Amid sorrow, the Easter season gives hope and teaches us the value of wounds. The risen Christ is often unrecognizable to his disciples, but he invariably carries with him one clear badge of identification: his wounds.

Put your finger in my wounds, Thomas, he tells his doubting friend. It seems very important to the resurrected Jesus that his wounds be seen.

It's almost as if Jesus is reminding us that we all carry wounds. Wounded-ness is part of life and can't be airbrushed away to make the picture prettier. We're a product, in part, of the wounds we've suffered and endured. Sometimes the world inflicts them, sometimes they're self-inflicted.

Jesus was wounded, and he understands wounded-ness. In a worldly sense, he failed, and he understands failure and disappointment because he encountered them on a cross.

Benedictine Sister Joan Chittister said, "Hope is the ability to believe that good can happen out of anything."

Indeed, if good came from the brutal crucifixion and humiliating death of Jesus, good can come from our wounds as well.

That's why we get up each day and say with the Benedictines, "Always we begin again."

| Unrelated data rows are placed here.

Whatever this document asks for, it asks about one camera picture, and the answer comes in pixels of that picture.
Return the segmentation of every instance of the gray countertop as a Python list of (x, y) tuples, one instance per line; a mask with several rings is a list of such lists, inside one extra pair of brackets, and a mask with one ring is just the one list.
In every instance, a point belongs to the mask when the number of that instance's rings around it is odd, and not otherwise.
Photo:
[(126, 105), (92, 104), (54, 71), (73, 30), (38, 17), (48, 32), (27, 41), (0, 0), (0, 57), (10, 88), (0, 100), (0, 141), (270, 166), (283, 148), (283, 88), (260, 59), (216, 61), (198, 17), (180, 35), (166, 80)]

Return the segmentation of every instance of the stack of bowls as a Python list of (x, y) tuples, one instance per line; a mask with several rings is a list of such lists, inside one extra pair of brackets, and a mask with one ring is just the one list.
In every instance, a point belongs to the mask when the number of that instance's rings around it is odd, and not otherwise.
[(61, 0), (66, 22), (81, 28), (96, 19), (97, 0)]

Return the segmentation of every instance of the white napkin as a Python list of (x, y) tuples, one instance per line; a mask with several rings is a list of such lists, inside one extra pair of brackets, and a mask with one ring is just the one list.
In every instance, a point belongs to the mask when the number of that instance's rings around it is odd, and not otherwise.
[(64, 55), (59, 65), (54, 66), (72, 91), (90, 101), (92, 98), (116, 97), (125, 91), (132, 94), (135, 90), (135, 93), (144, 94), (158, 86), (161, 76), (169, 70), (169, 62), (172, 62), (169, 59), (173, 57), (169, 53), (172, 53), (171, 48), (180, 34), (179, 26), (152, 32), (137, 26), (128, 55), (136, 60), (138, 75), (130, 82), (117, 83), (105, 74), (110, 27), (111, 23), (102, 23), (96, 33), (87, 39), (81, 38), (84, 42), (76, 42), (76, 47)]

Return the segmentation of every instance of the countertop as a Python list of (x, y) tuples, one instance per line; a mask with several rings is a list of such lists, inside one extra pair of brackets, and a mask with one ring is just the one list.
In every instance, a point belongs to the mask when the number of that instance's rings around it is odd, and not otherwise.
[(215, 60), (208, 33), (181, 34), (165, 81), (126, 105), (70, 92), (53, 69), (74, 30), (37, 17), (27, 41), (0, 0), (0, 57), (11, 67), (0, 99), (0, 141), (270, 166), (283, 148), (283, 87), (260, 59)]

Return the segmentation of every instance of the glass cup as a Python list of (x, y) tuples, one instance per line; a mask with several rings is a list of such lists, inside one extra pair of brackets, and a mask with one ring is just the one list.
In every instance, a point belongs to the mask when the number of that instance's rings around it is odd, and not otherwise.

Jesuit Joseph Whelan wrote, in a famous prayer, that love "decides what will get you out of bed in the mornings."

Think of how Peter must have felt in the presence of the risen Lord, a friend he had denied just days before. And yet, how Jesus loved him and saw beyond his failures. If we can just feel Jesus loving us and our wounded-ness in the same way, think of the power of hope and good we can unleash.

So, we continue to fight for legislation that limits fossil fuels and counters climate change. We offer life-giving hope to women caught in challenging pregnancies. We write to death row inmates and lobby for an end to the death penalty.

We express our hopes for the church by participating honestly in synod discussions. We volunteer at the food pantry. We wake up each morning, not hiding our wounds, but sharing them with a wounded world. We wake up ready to love.

Mother Teresa's famous quote reminds us, "Not all of us can do great things. But we can do small things with great love."

Teresa of Avila understood that to be human is to carry wounds, and that Christ has suffered with us in his humanity. It is human to hurt and hurt can lead to growth.

So, we get busy. Not navel-gazing at our own and the world's failures, but asking each morning, How can I love more and be part of the miracle of hope?

Effie Caldarola writes for the Catholic News Service column "For the Journey."